### Aim of the exercise
Please return the lines of the data below, word for word, from the first line through the line containing "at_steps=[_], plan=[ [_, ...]".

### Given material
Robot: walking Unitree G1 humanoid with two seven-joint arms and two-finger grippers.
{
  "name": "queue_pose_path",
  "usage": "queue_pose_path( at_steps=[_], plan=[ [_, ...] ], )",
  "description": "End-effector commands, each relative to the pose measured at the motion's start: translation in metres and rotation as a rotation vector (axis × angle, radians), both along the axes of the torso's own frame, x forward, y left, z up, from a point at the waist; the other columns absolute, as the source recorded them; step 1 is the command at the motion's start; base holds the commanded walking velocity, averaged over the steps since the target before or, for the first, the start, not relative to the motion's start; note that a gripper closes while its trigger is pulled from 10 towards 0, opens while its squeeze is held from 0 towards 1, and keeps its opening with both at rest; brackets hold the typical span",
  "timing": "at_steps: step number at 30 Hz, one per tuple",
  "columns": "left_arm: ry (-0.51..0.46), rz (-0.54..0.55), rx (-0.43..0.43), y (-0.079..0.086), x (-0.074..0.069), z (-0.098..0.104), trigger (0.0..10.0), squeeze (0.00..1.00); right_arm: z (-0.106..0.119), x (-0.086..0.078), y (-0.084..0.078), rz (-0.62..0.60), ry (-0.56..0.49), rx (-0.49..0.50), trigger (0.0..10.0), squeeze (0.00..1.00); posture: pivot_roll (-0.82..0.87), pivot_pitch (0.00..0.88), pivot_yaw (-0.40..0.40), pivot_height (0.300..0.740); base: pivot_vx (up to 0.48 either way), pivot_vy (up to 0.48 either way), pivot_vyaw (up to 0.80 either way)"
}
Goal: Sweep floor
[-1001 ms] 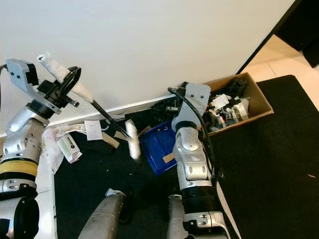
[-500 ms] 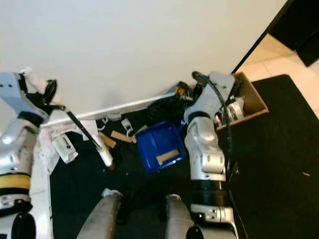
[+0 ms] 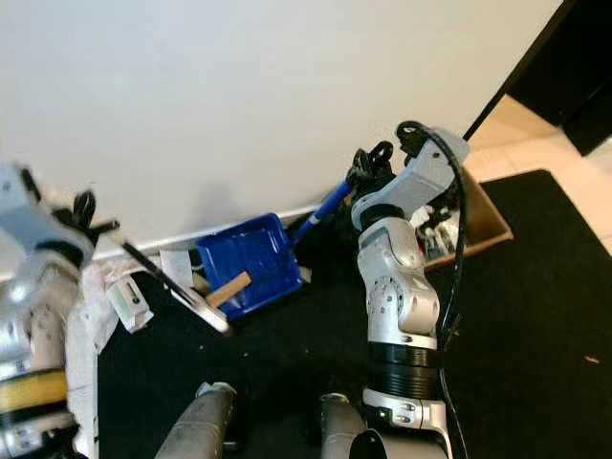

### Written answer
Robot: walking Unitree G1 humanoid with two seven-joint arms and two-finger grippers.
{
  "name": "queue_pose_path",
  "usage": "queue_pose_path( at_steps=[_], plan=[ [_, ...] ], )",

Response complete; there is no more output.